18' - Rozciągnięcie gry do Błanika ale Wszołek skutecznie blokował przeciwnika.
19' - Slisz, Kapustka do Wszołka, ale Petrow przerwał zapędy legionistów.
20' - Rosołek do Mladenovicia. Zagranie w pole karne. Jeszcze Kapustka spróbował uderzać, ale nie zrobił sobie miejsca i został zablokowany.
21' - W odpowiedzi Śpiączka, po ziemi i centralnie w bandy reklamowe. Bez zagrożenia.
22' - Josue z Kapustką w narożniku. Mladenović patrzy na kolegów. Nie śpi...
24' - Rosołek w polu karnym... Faulowany przez Petrowa i sędzia nie miał wątpliwości. Jedenastka!
24' - Żółta kartka: Josue (Legia)
24' - Żółta kartka: Marcel Zapytowski (Korona)

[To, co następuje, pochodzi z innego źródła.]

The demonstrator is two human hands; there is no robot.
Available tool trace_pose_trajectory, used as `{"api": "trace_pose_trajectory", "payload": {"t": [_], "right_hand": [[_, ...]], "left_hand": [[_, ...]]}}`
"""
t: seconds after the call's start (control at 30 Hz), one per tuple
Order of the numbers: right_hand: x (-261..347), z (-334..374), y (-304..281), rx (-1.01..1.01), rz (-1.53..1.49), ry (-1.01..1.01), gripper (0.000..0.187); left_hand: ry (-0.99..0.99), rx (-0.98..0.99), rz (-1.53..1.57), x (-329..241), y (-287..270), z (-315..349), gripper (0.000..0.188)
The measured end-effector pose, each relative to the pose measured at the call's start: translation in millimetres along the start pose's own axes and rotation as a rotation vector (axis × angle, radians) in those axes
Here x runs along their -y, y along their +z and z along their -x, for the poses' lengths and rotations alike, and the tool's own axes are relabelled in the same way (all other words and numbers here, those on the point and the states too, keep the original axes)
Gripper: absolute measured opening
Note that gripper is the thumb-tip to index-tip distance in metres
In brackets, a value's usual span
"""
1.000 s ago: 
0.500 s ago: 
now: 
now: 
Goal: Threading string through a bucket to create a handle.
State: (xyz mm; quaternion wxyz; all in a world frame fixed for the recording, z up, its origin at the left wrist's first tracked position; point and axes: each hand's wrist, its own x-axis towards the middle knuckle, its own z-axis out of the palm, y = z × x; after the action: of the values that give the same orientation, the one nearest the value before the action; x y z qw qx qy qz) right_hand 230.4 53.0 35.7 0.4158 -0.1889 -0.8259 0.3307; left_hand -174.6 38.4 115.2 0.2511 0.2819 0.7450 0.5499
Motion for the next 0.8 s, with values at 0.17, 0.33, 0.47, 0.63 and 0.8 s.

24' - Jeszcze po żółtej za pyskówki.
25' - Tymczasem Josue i Zapytowski... Tuż obok Żyleta. Rzut karny dla Legii. Strzał i...
25' - GOOOOOOLLLLLL!!!! Legia Warszawa!!!
25' - Strzelec gola: Josue (Legia) z karnego!
26' - GOL! Josue i nomen omen zimna krew kapitana Legii. Zapytowski został w miejscu, a piłka poturlała się w lewą stronę. Na spokojnie. Legia 1. Korona 0.
27' - Nawrocki zaskoczył Tobiasza w negatywny sposób. Skończyło się to stratą, o mały włos. Jednak stołeczna defensywa wyszła z tego obronną ręką.
28' - Żółta kartka: Maik Nawrocki (Legia)
28' - Josue.. Strata przed polem karnym. Nono w posiadaniu, ale Nawrocki próbuje odzyskać piłkę. Przekroczone przepisy...
33' - fot. Woytek / Legionisci.com
33' - fot. Mishka / Legionisci.com fot. Mishka / Legionisci.com
33' - Wszołek, Josue... Carlitos wrzucił, Mladenović próbował zamknąć to strzałem, ale zbyt ostry kąt... Nie miał szans, żeby to zmieścić.
34' - Legia kręci się do 16. metra, ale nic z tego nie wynika. Ani strzału, ani zagrożenia realnego.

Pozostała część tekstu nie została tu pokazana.